The biggest opportunity enjoyed by McDonalds is in growth overseas. China and India represent major market expansion opportunities, as do other populous markets in Asia -- Vietnam, Indonesia, Thailand and the Philippines. The economic growth in these countries promises to bring hundreds of millions of potential consumers into an income bracket that can afford eating at McDonalds.

The most significant threat to McDonalds is competition in the domestic market. There are an astonishing number of competitors in the U.S. market. As this market matures and begins to stagnate, these competitors will continue to erode McDonald's market share, making it more difficult not only for the firm to turn a profit, but also for the firm to use its domestic income to finance overseas expansion.

Part 3

McDonalds is an exceptional competitor. The company's recent revenue dip on account of the recession notwithstanding, it has long been one of the most exceptional competitors in the global business landscape. For one to find significant fault in this company's business acumen or strategy execution would be a difficult task. With one of the world's most powerful brands, operational excellence and financial strength, the question is not whether McDonald's is a good company to own but rather at what price does one buy in.

McDonalds stock has increased significantly over the course of the past year. The total return for the past year was 31.05% versus a market return of 22.17%. Based on McDonald's beta, the predicted return last year would have been 13.96%. This indicates that the company's stock improved at a much faster rate than it should have given the upward movement of the market as a whole. If McDonald's outperformed last year, then that is a warning flag in terms of its current price level.
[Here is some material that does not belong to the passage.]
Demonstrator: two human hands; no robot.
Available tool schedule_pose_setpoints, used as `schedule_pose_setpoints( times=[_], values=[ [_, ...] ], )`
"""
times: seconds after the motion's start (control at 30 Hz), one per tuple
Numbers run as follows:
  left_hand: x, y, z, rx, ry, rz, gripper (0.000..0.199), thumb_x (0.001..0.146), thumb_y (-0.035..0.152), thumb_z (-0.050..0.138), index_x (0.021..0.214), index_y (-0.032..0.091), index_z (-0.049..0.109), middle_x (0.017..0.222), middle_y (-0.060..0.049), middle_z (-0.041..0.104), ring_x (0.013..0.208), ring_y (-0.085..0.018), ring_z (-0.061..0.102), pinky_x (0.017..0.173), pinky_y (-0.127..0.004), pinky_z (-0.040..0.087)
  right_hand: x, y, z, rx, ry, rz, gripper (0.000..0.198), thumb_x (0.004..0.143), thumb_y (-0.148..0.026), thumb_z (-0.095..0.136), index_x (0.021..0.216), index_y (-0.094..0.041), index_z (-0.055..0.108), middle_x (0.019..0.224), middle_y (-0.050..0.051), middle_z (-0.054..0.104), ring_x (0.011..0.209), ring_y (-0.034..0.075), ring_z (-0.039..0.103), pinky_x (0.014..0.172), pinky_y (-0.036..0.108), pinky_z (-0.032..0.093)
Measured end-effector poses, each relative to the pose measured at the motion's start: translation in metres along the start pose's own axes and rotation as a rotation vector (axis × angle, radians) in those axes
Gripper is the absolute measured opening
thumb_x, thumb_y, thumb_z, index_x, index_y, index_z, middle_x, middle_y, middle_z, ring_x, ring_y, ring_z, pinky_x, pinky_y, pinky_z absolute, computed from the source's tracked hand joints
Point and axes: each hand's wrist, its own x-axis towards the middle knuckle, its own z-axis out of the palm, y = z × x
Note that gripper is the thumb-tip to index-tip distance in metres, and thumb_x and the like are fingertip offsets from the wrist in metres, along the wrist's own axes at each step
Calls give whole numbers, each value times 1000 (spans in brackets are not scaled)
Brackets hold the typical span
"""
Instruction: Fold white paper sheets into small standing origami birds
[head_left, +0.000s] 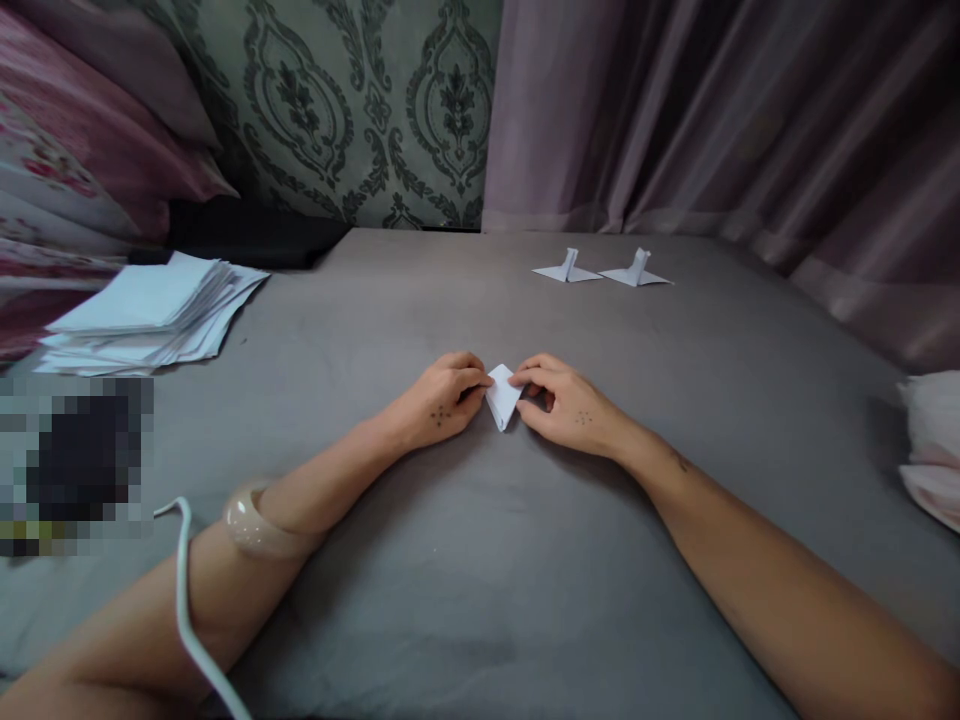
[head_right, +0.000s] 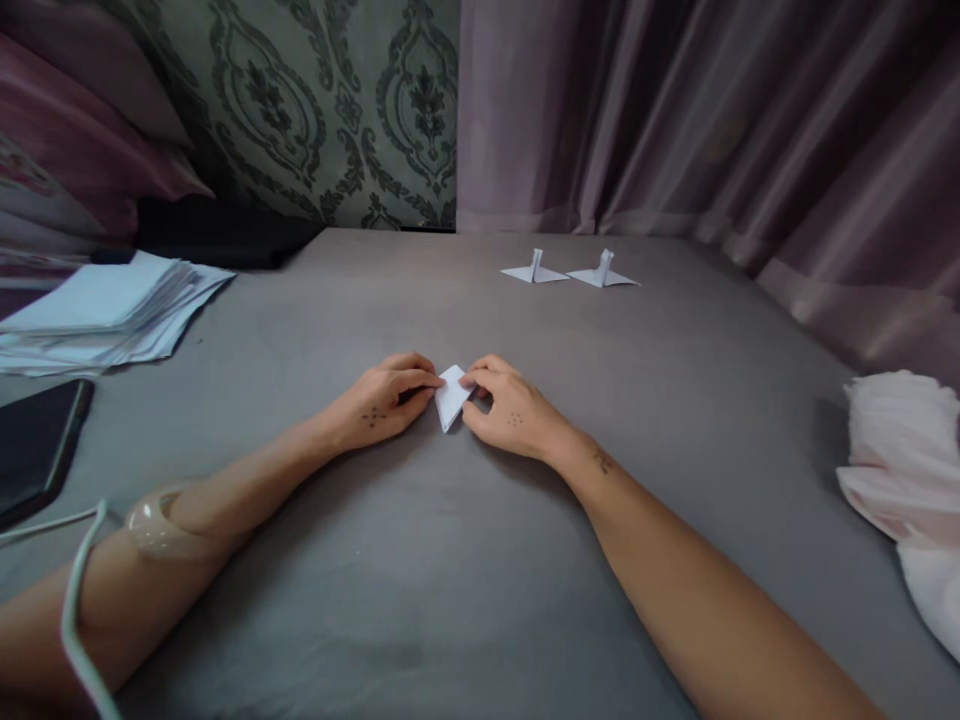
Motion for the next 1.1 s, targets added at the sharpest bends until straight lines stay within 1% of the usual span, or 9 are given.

The P/E ratio for McDonalds is currently 15.82. This indicates a market prediction of modest growth for the company in the coming year. The market is likely pricing in a return to a positive revenue growth trend -- indeed Q1 revenue grew 10.5% 2010 over 2009, indicating a major growth bounce back. What these figures indicate is that McDonalds may be priced at the high end of its range. The company is trading just off of its 52-week high and indeed is just off of its 10-year high.